Whatever the pros and cons of his premiership, it ended in disastrous failure. Like Tony Blair, on whom he often seemed to model himself, his legacy will be summed up in one word. For Blair it was “Iraq”. For Cameron it is “Europe”. He entered into an unnecessary referendum to appease his europhobic right and, in so doing, paved the way for personal failure and, most likely, lasting damage for the country he claims to love so much. Having lost Britain a leading role in the EU, a consequence of Brexit may ultimately be to break up the nation’s union, which has lasted for over three centuries. That would amount to some legacy.

Prof Ian Kershaw’s most recent book is To Hell and Back: Europe, 1914-1949 (Penguin, £12.99)

Selina Todd

Selina Todd: ‘The referendum confirmed that he is inept in a crisis’

David Cameron has been extremely successful in delivering one of the unstated but important objectives of Tory prime ministers: he has kept wealth in the hands of the few. He brings to mind Stanley Baldwin, the Tory politician who dominated interwar government. Baldwin, like Cameron pre-Brexit, benefited from a positive public image that associated him with pipe smoking (chillaxing, 1930s style) and a quiet, rural life. In reality, he championed a punitive means test for the unemployed and provoked the 1926 general strike, in which he used troops against workers.
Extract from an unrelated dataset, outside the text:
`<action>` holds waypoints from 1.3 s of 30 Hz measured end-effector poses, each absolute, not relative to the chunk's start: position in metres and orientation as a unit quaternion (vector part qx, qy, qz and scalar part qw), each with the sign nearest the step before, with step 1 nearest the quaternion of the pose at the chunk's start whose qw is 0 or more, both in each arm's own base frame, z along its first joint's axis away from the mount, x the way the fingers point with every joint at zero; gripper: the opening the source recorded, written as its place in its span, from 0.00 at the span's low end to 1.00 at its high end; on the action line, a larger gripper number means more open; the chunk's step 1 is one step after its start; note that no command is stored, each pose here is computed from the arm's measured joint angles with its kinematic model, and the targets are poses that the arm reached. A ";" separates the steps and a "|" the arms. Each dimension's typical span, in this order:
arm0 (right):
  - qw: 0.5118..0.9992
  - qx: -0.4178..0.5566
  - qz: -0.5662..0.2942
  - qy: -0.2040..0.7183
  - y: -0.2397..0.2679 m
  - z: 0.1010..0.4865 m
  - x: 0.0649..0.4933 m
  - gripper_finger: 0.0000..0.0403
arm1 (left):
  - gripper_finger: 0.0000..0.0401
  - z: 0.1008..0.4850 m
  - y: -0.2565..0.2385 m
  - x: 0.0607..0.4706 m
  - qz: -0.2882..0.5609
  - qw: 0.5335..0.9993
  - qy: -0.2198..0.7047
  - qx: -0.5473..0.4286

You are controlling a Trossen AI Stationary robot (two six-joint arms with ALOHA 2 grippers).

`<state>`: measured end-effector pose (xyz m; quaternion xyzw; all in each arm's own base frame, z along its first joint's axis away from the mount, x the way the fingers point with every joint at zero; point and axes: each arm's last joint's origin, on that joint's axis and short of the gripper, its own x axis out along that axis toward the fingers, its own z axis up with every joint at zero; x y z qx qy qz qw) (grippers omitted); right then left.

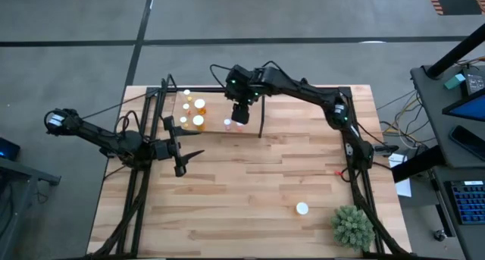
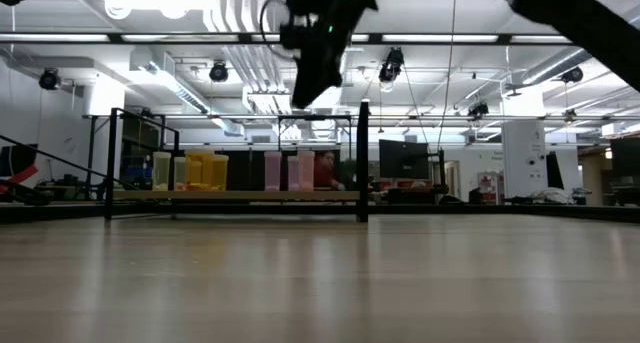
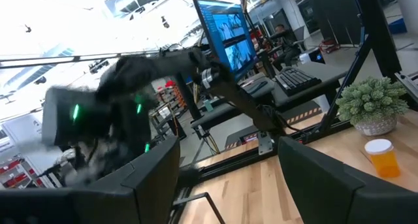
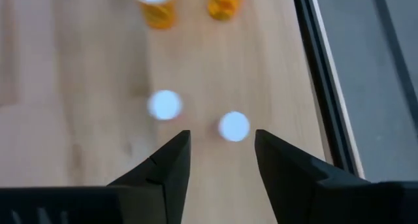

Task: Pick and place medicine bottles onto shelf by color
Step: Put the purple pill bottle on the shelf to align with the purple pill bottle

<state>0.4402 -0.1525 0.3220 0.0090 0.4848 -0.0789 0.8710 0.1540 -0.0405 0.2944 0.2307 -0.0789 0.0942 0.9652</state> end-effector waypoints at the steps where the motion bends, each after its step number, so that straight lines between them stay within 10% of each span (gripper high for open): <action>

Like Baldwin, Cameron has been lauded for his own positive press, but that takes no effort for Tories – press barons aspire to peerages, a lot of journalists are conservative and Cameron had no principles about which hacks he supped Pimm’s with.

History is unlikely to judge Cameron’s economic mismanagement as generously as the media. He made the crisis of 2007-08 worse by encouraging financial speculation, failing to regulate the housing market and privatising large swathes of the public sector at huge cost to the taxpayer.

David Cameron speaks to British forces at Camp Bastion in Helmand Province in Afghanistan in June 2011
Cameron speaks to British forces at Camp Bastion in Helmand Province in Afghanistan in June 2011. Photograph: Reuters

He claims gay marriage as a major achievement, but he needed opposition votes to enact this, and a prime minister who told a female MP to “calm down, dear” is no champion of civil rights.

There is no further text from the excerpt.